ACTIVITY — Give every line of the data again, exactly as it is written.

:: RAW DATA

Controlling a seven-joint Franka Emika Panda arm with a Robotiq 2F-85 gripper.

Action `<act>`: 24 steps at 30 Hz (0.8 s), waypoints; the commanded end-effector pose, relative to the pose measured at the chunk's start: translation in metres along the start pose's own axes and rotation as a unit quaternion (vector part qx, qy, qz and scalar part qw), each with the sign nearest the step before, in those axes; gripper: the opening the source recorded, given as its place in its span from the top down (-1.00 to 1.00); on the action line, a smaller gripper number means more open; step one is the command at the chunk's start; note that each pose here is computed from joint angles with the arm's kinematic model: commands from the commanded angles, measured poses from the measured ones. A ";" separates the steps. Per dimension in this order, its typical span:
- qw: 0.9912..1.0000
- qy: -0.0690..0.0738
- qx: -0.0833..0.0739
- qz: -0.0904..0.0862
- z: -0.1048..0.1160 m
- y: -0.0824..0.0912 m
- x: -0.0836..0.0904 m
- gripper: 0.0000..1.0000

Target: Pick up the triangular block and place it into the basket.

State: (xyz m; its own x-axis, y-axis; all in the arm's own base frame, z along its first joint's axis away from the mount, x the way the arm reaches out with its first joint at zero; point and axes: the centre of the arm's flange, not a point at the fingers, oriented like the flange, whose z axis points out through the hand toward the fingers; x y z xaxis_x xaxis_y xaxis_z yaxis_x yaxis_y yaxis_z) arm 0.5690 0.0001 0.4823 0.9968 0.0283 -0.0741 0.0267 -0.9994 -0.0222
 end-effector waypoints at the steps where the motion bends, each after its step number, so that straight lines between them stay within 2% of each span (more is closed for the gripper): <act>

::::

REPLY TO THE TASK —
Controlling a seven-joint Franka Emika Panda arm with a Robotiq 2F-85 gripper.

Action `<act>`: 24 steps at 30 Hz (0.8 s), waypoints; the commanded end-effector pose, relative to the pose measured at the chunk's start: translation in metres along the start pose's own axes and rotation as a unit quaternion (vector part qx, qy, qz and scalar part qw), each with the sign nearest the step before, in those axes; gripper: the opening the source recorded, given as its place in its span from the top down (-1.00 to 1.00); on the action line, a smaller gripper number means more open; step one is the command at the chunk's start; note that each pose here is computed from joint angles with the arm's kinematic model: commands from the commanded angles, measured poses from the measured ones. A ";" separates the steps. Per dimension in this order, its typical span:
- qw: 0.9912..1.0000
- qy: -0.0690..0.0738
- qx: -0.0833..0.0739
- qz: -0.0904..0.0862
- z: -0.1048..0.1160 m
- y: -0.0824..0.0912 m
- x: -0.0836..0.0904 m
- gripper: 0.0000..1.0000

Target: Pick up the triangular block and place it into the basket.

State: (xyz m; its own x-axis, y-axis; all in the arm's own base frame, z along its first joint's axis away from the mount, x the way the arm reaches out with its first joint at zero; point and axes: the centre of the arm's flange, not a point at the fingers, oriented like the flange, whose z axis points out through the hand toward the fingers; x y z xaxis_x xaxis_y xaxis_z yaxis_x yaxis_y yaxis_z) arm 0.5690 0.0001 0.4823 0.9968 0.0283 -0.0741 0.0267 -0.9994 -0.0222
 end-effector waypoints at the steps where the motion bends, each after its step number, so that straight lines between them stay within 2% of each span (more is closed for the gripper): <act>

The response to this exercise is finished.